Cassandra is just “misinformed“? My wife had a similar experience to the parent who wrote in about their kid undergoing chemo at five. She was diagnosed with a rare and aggressive form of leukemia when she was four and underwent full-body radiation, several courses of chemo and a bone marrow transplant.

She’s now 34, and her whole life has been an ongoing medical drama – changes to her hair (“Chemo Curls”) and fingernails, tons of minor skin cancers, severe metabolic issues, irregular periods and a pretty horrific miscarriage the one time we managed to get pregnant, followed by early menopause at 29, followed by breast cancer and all the attendant surgeries and follow-ups that involves. She’s had over two dozen surgeries at this point in her life. She is, in my opinion, a minor medical miracle at this point, but nobody would deny that her whole life has been punctuated by intense pain and unimaginable suffering, almost certainly thanks to the cancer treatments she underwent as a child.

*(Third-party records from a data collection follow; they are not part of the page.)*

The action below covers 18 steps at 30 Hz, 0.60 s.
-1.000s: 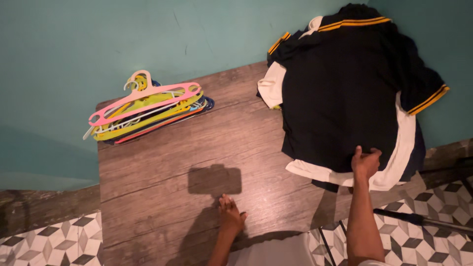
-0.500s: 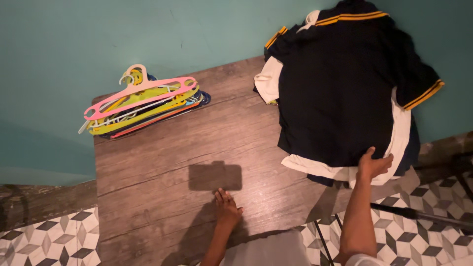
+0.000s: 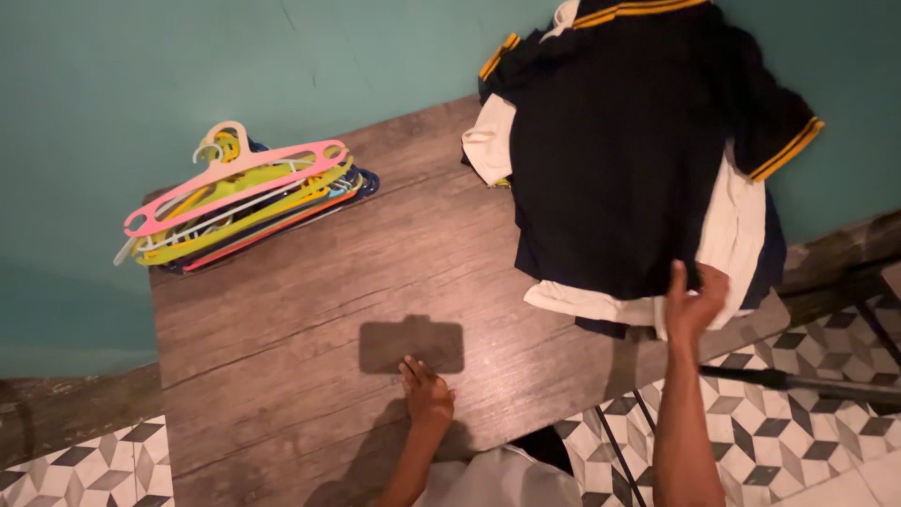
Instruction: The person takes a black t-shirt and a black polo shirt from a pile on a table, places each on a plastic hanger, and hangs them on a metal clothing rack. The person smooths the shirts before hanging them.
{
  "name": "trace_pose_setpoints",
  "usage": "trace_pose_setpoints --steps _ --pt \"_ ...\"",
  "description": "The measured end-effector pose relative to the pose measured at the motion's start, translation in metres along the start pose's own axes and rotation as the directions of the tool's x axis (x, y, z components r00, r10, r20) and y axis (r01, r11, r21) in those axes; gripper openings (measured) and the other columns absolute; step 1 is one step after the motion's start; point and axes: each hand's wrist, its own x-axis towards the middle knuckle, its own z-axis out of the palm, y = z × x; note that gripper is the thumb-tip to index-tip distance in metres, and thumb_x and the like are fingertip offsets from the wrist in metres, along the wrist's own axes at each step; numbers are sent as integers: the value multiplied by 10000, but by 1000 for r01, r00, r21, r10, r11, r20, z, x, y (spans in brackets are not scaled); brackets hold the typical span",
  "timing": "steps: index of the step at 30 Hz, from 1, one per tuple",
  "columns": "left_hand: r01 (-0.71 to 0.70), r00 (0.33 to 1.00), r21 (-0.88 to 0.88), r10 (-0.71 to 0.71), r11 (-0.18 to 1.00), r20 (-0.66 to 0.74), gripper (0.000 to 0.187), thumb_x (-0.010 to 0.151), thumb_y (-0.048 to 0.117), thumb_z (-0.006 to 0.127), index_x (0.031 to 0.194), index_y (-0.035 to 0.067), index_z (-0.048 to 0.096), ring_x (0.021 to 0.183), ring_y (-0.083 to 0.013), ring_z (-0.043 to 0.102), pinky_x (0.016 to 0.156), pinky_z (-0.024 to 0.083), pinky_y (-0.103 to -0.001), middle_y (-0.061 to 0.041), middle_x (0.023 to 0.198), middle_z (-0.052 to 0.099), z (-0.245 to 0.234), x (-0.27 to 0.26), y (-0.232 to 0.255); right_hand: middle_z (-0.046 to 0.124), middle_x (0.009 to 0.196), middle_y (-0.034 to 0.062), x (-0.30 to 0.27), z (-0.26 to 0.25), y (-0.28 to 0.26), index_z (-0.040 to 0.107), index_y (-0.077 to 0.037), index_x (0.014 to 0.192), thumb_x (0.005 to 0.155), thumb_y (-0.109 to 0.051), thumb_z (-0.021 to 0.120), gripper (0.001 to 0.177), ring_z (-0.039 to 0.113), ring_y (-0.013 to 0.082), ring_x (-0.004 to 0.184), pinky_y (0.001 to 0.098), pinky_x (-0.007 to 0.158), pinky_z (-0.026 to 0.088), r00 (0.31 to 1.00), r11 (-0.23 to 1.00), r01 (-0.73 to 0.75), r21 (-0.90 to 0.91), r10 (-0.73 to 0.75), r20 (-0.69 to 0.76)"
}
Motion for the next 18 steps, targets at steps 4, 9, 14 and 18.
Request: trace_pose_setpoints --steps 4,9,14,18 --pt "-6 999 17 7 1000 -49 1003 860 474 739 1503 -141 275 1518 -540 55 1229 178 -535 -388 1618 28 4 -4 -1 587 1455 241 -31 2 -75 631 68 1121 1021 -115 726 229 577 369 1312 411 1083 456 972 946 39 323 -110 206" --pt "40 997 -36 -38 999 63 1037 902 527 704 1537 -124 206 1503 -549 23 1228 99 -564 -383 1612 9 -32 -9 13 528 1575 158 -81 -7 -153 571 51 1285 983 -153 682 381 597 283 1225 374 1032 481 895 898 -151 414 -54 443" --pt "-197 980 -277 186 941 -66 913 924 520 678 1523 -51 293 1536 -443 167 1220 148 -573 -292 1635 193 -70 -25 41 507 1587 140 -128 -37 -189 594 10 1195 953 -159 699 313 613 240 1258 360 1042 488 813 849 -235 474 -96 574" --pt "-541 841 -556 412 631 -351 951 846 372 768 1557 -47 296 1462 -440 352 1169 348 -458 -307 1568 354 -66 -48 65 517 1576 150 -174 -64 -206 561 -15 1051 908 -120 738 251 592 296 1321 390 1068 468 748 814 -237 531 -196 634"
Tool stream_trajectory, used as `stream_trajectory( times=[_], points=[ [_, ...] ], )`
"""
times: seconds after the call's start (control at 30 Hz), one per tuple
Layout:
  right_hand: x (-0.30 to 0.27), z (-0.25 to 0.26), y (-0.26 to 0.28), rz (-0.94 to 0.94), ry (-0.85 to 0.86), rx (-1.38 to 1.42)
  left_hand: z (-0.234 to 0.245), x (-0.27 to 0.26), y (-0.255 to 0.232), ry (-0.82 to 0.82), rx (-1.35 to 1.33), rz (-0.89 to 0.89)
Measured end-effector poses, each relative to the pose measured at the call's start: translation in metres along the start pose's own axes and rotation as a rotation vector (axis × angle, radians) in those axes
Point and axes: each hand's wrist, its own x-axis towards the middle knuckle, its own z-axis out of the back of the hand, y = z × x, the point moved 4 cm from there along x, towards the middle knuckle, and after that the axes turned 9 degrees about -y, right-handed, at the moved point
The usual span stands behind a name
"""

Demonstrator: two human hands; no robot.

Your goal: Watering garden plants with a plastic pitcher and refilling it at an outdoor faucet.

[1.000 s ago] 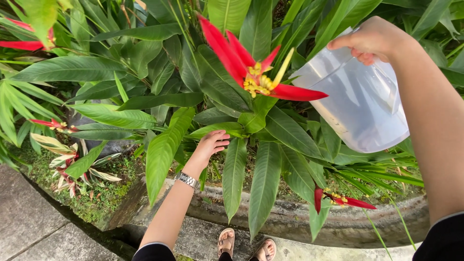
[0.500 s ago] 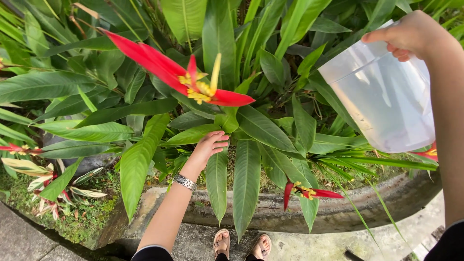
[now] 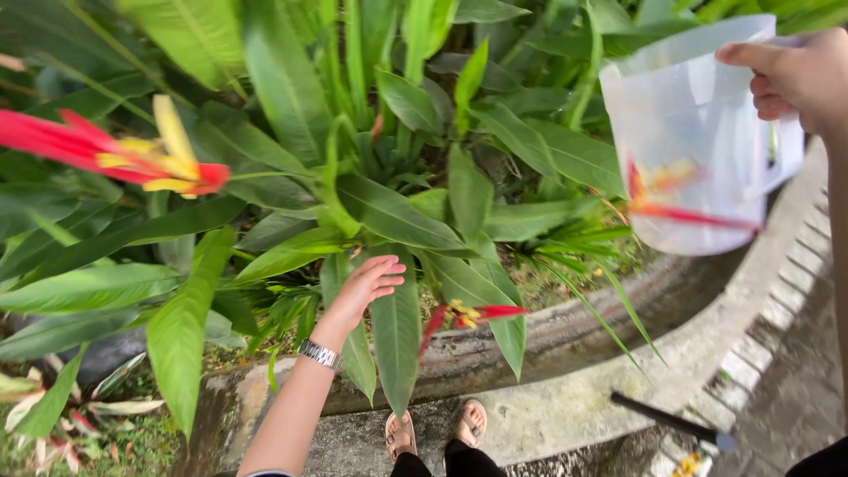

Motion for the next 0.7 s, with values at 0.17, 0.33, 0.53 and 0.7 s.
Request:
stream_trajectory(
  times=[0.17, 0.33, 0.53, 0.7],
  points=[
    [-0.108, 0.062, -0.001, -0.031, -0.141, 0.25, -0.037, -0.016, 0.033, 0.234, 0.045, 0.156],
    [-0.185, 0.127, -0.045, -0.065, -0.347, 0.428, -0.074, -0.037, 0.058, 0.441, 0.139, 0.337],
    [-0.267, 0.21, -0.144, 0.156, -0.512, 0.599, -0.137, -0.059, 0.08, 0.72, 0.36, 0.434],
    [-0.35, 0.235, -0.153, 0.027, -0.908, 0.525, -0.206, -0.076, 0.091, 0.798, 0.344, 0.323]
  ],
)
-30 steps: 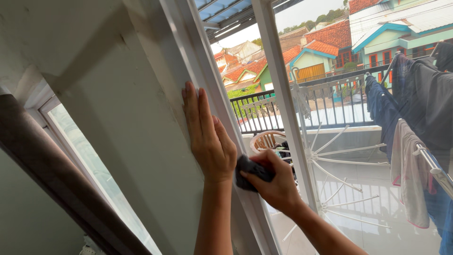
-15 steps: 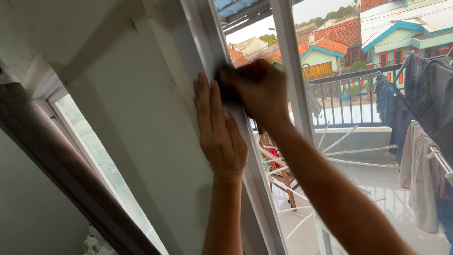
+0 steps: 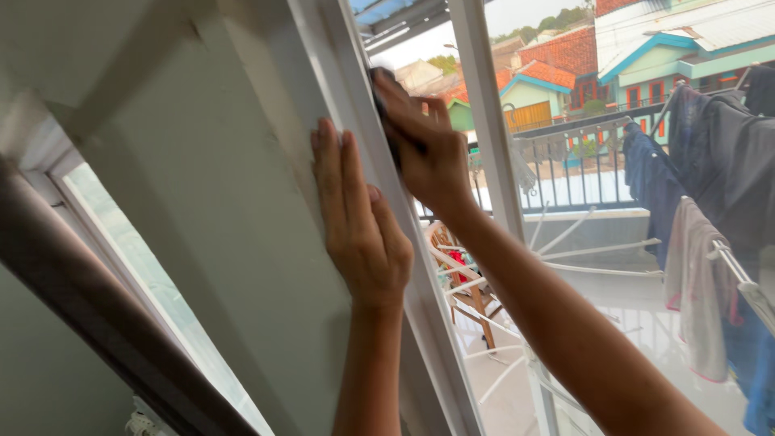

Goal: The person cleans the white window frame using a dark cloth. They wipe the bottom sill, side jambs, and upper sections of the frame while squatting or sitting on the floor.

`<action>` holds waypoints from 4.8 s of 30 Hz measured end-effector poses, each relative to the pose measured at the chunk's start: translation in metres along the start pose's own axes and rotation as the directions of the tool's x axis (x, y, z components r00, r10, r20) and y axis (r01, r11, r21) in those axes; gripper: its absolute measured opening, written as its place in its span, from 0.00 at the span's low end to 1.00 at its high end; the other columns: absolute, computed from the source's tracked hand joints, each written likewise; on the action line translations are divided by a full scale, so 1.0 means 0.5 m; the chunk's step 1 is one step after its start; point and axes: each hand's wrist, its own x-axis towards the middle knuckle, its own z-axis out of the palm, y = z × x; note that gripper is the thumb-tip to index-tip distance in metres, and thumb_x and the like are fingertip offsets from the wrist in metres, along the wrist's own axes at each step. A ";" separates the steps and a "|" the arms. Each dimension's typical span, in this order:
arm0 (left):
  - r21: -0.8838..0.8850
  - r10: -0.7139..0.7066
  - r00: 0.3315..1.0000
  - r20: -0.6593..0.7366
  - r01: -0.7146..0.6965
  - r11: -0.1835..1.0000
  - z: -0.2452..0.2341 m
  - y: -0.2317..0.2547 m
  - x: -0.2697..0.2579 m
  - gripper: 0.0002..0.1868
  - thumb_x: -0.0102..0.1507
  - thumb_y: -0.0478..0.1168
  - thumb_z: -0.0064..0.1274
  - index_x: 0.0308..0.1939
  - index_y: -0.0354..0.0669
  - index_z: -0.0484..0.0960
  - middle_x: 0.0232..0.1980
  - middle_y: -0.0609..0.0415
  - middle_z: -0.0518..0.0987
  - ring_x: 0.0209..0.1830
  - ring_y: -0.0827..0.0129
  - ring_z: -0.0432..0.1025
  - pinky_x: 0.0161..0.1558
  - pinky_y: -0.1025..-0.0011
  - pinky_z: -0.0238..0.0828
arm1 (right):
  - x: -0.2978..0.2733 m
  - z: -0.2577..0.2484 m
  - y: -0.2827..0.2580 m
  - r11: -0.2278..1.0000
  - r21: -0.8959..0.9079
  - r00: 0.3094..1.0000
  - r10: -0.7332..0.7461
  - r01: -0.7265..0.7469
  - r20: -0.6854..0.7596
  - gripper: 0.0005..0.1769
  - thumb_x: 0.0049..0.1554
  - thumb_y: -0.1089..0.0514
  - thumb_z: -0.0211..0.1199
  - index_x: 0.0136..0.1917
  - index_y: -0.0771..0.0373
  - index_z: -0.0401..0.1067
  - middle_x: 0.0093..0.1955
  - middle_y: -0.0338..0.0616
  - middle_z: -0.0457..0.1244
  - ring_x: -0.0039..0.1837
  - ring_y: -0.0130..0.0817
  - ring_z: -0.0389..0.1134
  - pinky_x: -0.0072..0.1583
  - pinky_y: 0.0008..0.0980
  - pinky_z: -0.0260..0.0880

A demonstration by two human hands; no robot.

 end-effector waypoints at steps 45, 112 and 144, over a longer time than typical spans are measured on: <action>0.028 0.009 1.000 0.000 -0.009 1.000 -0.003 -0.002 0.000 0.24 0.78 0.35 0.27 0.74 0.28 0.66 0.81 0.37 0.61 0.84 0.43 0.56 0.82 0.55 0.55 | -0.074 -0.024 -0.060 0.956 0.171 0.968 0.248 -0.240 -0.026 0.30 0.62 0.76 0.50 0.73 0.55 0.71 0.63 0.41 0.70 0.62 0.27 0.71 0.62 0.27 0.75; 0.100 -0.097 0.990 0.103 0.087 0.991 -0.039 0.041 -0.163 0.22 0.77 0.31 0.28 0.76 0.29 0.59 0.80 0.32 0.59 0.83 0.38 0.55 0.84 0.48 0.53 | -0.160 -0.043 -0.041 0.940 0.263 0.975 0.221 -0.216 0.011 0.17 0.58 0.78 0.58 0.57 0.66 0.76 0.57 0.47 0.65 0.52 0.30 0.73 0.50 0.28 0.78; 0.091 -0.127 0.986 0.107 0.118 0.989 -0.023 0.039 -0.173 0.22 0.74 0.28 0.31 0.72 0.29 0.67 0.78 0.37 0.63 0.82 0.45 0.57 0.83 0.49 0.53 | 0.044 0.002 0.047 0.979 0.188 0.985 0.109 -0.083 -0.132 0.10 0.57 0.76 0.65 0.50 0.67 0.78 0.41 0.39 0.69 0.44 0.24 0.64 0.47 0.25 0.64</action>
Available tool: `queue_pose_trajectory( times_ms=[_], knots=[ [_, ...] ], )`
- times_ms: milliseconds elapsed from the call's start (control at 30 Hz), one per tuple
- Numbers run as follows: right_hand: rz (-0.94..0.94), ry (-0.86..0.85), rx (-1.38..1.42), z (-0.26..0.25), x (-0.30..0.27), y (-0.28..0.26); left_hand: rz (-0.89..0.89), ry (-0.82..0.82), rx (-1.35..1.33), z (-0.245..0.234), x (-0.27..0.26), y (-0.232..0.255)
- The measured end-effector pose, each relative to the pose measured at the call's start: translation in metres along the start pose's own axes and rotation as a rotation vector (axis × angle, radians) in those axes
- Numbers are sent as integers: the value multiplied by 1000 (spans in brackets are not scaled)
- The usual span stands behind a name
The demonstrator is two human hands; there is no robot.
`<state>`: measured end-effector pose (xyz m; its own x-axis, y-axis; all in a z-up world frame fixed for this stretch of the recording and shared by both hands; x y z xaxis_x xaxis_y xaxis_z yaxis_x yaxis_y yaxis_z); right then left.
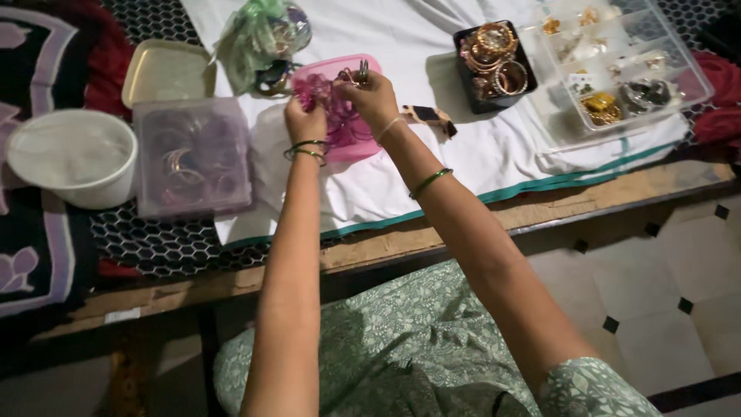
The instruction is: The person sorts and organizes bangles from a pink container onto a white cloth on the table. They handle the bangles by hand, separating them into small piles and occasionally placing some into a clear plastic bag.
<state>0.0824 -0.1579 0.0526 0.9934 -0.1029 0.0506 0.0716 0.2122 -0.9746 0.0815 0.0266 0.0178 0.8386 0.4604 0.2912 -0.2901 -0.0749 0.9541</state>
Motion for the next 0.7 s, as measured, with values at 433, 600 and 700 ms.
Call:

This is not to say that she would have been better off without the treatment she received then. She’d be dead if not for modern medicine. But each time it does get harder, her quality of life gets a little worse (not to mention the bills that pile ever higher and deeper), and a little more of her morale is sapped. I dread the day when we have to face it again even more than I did the first time. It doesn’t get easier.

So I guess I can’t really blame Cassandra. I don’t think she’s misinformed by scare stories. Chemo is poison and is a terrible, terrible thing to have to undergo. I feel for her and hope she finds some peace, and hopefully also the ability to forgive the state of Connecticut for trying to save her life.

As poignant as that sentiment is, another reader doubts it:

This is a teenager who’s already employed every evasion tactic she can – including running away – to make her wishes clear. The only thing that can possibly be the outcome of holding her captive and forcing very unpleasant medical treatments on her is that when she turns 18 this year and is able to legally walk away, she will never in her life go near a doctor or mainstream medicine again. I know I wouldn’t.